Que esta alternativa o camino, solo posible, se llame o deje de llamarse «ilustración» es asunto menor al lado del problema principal, que reside en que la misma alternativa resulta inseparable de la vía absoluta, que en cuanto tal no admite vía alguna (lo absoluto mismo no es una vía, sino el conjunto y la reducción de todas a una). Entendido así el asunto, la mentada ilustración puede aparecer tocada de muerte desde su inicio, incluso aparecer como «ilustración absoluta», fórmula que equivaldría a la aberrante expresión «verdad absoluta» (sin diferencia, sin doblez).

Es la doble naturaleza de la ambigüedad –histórica y estructural– la que resulta rescatada y puesta en evidencia en el planteamiento de Ser y tiempo, donde la figura del Dasein, como expresión inicial y provisional del ser, que es siempre lo precedente, excluye tanto una filosofía de la historia –que vendría a ratificar el presupuesto de la continuidad entre lo griego y lo moderno– como una verdad absoluta, presuponiendo además que ambas cuestiones son en el fondo la misma.

El toque griego de Heidegger –¿acaso referido a Grecia puede tratarse ya para nosotros de algo más que de un toque a muerto, de un clamor?– inunda las páginas de Ser y tiempo, no tanto porque en ellas se trate explícitamente de Grecia, sino porque se recomienda su liquidación; a saber, la liquidación de esa representación de Grecia como figura matricial de la modernidad, cuando en realidad es solo una figura ancilar de la misma.

La propia filosofía de la historia se basa en una consideración del pasado no como verdadero pasado (y por lo tanto inescrutable e inaccesible), sino como un producto de la versión absoluta. Eso es lo que se intenta desmontar en Ser y tiempo por medio de la modificación de la expresión (pregunta) «¿qué es el ser?» bajo esa otra que solo tiene carácter de constatación y reconocimiento: «que el ser es»; «que es» más allá y antes de toda fórmula o expresión. Si la forma de la pregunta en general y, por tanto, también la pregunta por el ser, tenía una naturaleza lógica, el reconocimiento solo puede ser fenomenológico. En todo caso, la pregunta por el ser, que ya comenzó a desmontarse en Ser y tiempo al formularse como pregunta por el sentido del ser, tiene que culminar, precisamente, perdiendo su carácter de interrogación.

Heidegger llevó a cabo esa tarea leyendo como conflicto lo que en la filosofía de Kant todavía convivía en paz, a saber, la relación lógico-fenomenológico. Entretanto, para Heidegger resultará claro que la filosofía solo puede ser radicalmente fenomenológica, lo que excluye la figura del cogito, justamente porque el cogito solo tiene una cara, una que equivale a todas, la de la identidad.
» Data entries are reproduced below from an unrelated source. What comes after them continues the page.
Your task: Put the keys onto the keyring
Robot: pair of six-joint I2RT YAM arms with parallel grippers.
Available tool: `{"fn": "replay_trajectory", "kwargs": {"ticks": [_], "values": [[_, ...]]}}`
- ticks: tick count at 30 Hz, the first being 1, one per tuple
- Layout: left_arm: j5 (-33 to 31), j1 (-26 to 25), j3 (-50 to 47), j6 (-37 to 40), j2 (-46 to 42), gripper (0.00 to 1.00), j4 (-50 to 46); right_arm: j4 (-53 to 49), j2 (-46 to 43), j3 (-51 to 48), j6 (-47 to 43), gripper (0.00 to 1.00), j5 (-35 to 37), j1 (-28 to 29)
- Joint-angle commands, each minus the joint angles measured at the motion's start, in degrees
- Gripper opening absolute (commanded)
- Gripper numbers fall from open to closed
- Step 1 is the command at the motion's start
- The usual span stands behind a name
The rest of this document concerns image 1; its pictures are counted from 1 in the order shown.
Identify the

La pregunta por el ser, que ya comenzó a desmontarse en Ser y tiempo al formularse como pregunta por el sentido del ser, tiene que culminar, precisamente, perdiendo su carácter de interrogación

Pero tampoco se trata de que la filosofía de Heidegger se dirija contra el cogito –eso es más propio de un planteamiento como el de Freud (aunque a la postre, bajo el descubrimiento de su constitución estratificada, el propio cogito resulte amplificado)– cuanto de que se formula extraña al mismo, aunque sin eludir obviamente su hegemonía; más bien al contrario.
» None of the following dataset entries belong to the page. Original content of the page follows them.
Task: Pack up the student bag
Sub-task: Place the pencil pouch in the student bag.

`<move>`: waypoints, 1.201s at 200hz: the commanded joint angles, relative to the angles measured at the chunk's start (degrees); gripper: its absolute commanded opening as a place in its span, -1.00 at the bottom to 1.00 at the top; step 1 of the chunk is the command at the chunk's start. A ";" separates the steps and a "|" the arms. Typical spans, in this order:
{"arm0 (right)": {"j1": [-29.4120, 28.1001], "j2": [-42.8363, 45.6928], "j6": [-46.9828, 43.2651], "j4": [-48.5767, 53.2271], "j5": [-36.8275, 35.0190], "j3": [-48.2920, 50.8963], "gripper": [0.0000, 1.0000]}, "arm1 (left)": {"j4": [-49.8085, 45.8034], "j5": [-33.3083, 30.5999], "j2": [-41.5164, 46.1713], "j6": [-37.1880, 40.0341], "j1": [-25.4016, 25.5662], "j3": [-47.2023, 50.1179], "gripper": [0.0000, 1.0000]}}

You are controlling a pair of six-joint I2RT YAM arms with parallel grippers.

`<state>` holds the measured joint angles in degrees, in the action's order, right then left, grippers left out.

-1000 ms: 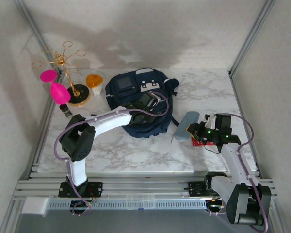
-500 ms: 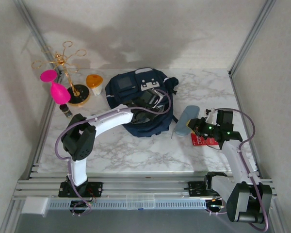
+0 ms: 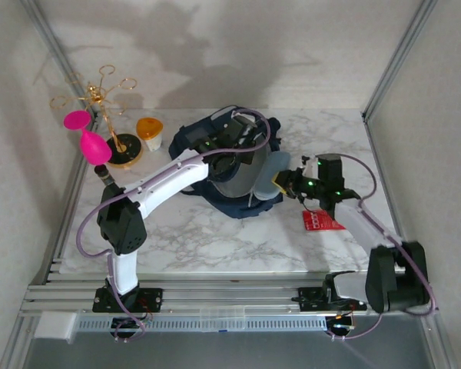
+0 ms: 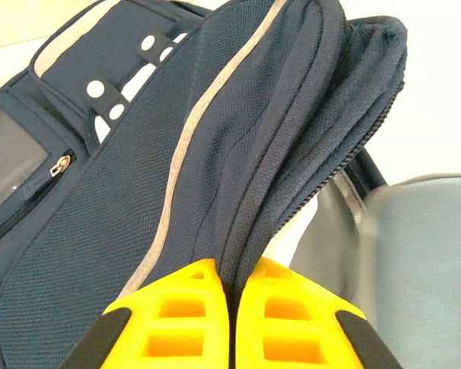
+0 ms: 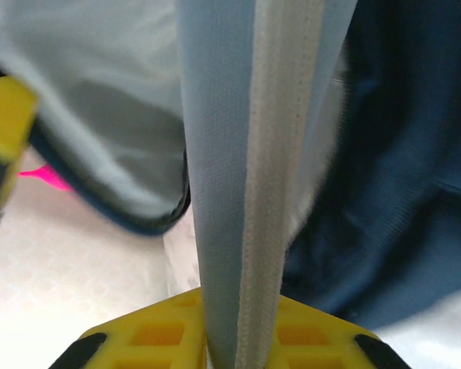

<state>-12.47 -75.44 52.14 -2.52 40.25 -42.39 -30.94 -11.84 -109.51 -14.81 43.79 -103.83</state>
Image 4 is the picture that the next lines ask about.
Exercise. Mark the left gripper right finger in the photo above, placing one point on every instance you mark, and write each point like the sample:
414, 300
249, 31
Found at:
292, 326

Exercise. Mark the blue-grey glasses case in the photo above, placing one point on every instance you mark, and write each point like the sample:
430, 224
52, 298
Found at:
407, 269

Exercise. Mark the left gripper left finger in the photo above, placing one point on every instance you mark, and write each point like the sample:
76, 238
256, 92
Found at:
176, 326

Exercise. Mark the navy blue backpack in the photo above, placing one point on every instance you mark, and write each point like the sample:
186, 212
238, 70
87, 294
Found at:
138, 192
En efecto, el descubrimiento de la temporalidad, en respuesta a la pregunta por el sentido del Dasein y en oposición al tiempo, no quiere decir que ahora la temporalidad venga a constituirse en la nueva figura del tiempo, sino más bien en su interrupción –interrupción puesta en evidencia por la irrupción de la muerte–. Porque, de caracterizarse por algo la temporalidad, sería precisamente por su inaccesibilidad –no es ousía, no es presencia–; de ahí su carácter indescifrable –es sentido, no significado–; de ahí también su naturaleza hermenéutica, no tanto porque su verdad dependa de nuestra interpretación, cuanto de que nuestra interpretación depende de las señales de su propia ausencia.
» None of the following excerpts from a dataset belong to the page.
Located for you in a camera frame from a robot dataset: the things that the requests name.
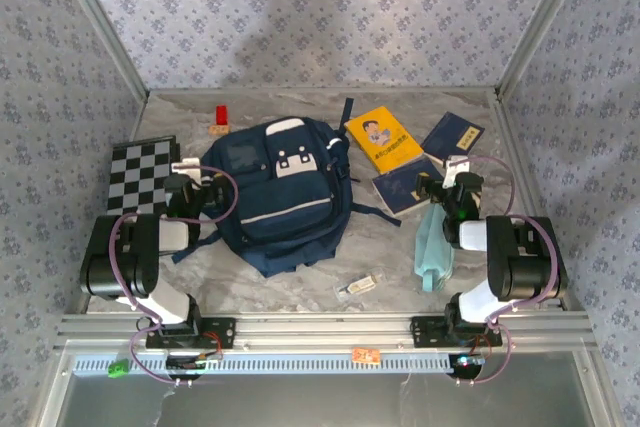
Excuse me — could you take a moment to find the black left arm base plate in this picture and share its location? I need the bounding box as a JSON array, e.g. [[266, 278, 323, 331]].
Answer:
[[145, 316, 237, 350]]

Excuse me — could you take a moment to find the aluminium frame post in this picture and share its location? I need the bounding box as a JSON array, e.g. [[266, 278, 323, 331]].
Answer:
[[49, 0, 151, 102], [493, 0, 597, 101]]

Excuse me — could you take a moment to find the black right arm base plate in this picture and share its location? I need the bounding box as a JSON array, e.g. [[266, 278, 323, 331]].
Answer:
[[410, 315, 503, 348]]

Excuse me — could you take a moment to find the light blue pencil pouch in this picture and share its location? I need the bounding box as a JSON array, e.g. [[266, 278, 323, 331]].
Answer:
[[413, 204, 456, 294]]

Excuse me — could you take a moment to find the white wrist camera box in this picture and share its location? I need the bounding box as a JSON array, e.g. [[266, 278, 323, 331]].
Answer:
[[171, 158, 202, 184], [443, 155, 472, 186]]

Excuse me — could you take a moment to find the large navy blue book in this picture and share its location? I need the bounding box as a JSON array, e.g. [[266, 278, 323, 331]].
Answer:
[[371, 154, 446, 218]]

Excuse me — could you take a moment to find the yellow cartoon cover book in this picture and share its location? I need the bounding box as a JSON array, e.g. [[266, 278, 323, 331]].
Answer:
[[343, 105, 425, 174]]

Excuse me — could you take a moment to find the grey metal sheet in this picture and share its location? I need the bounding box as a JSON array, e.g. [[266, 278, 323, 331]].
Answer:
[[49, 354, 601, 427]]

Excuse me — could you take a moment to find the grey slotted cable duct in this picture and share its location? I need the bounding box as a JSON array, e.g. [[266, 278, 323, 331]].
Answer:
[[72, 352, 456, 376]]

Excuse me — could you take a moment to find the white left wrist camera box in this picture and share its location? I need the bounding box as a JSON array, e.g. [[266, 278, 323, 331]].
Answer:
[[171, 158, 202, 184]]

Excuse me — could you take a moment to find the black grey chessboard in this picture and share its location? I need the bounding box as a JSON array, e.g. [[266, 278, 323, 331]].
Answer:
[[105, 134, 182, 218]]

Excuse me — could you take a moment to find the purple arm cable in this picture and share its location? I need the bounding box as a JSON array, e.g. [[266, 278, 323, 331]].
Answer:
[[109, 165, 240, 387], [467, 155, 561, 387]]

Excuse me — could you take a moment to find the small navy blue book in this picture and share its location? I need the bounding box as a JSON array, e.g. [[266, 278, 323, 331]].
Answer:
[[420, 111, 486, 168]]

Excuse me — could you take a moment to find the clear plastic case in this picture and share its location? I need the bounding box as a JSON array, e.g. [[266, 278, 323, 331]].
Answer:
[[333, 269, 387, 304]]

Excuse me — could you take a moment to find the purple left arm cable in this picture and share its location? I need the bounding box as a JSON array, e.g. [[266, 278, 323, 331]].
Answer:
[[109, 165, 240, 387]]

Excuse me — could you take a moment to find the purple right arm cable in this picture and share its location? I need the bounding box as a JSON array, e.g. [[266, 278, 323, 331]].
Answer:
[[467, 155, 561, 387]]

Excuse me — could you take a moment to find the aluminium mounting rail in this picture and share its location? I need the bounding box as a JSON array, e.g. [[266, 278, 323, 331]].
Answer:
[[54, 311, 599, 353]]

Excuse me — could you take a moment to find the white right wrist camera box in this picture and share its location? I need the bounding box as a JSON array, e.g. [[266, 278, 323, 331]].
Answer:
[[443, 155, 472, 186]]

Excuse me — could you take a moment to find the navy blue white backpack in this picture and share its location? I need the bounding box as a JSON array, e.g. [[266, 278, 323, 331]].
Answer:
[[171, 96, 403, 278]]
Aquí, en este punto, reside el aspecto más original de la palabra «y» con la que Heidegger vincula en su título principal los términos «ser» y «tiempo». Esa palabrita constituye el más profundo reconocimiento de lo que la filosofía puede decir: decir solo del fenómeno, una conjunción temporal y que, por eso, no es solo lo que se muestra, sino justamente aquello que al mostrarse se rehúye y queda oculto –el ser–. Efectivamente, ser y tiempo son lo mismo, pero este lo mismo no remite a una identidad, sino a la imposibilidad de un cierre: lo que se muestra, el ser, es lo que siempre se retrae –el tiempo, que nunca aparece–, de ahí que en consecuencia pueda hablarse de algo así como de la constitución temporal de la cosa. Este es el descubrimiento más poderoso de Ser y tiempo que, siguiendo estrictamente el procedimiento fenomenológico –atender a lo que se muestra tal como se muestra y desde donde se muestra–, tiene que recalar en «la muerte» (condición de la temporalidad), único tema, por otra parte, que resulta imposible tematizar.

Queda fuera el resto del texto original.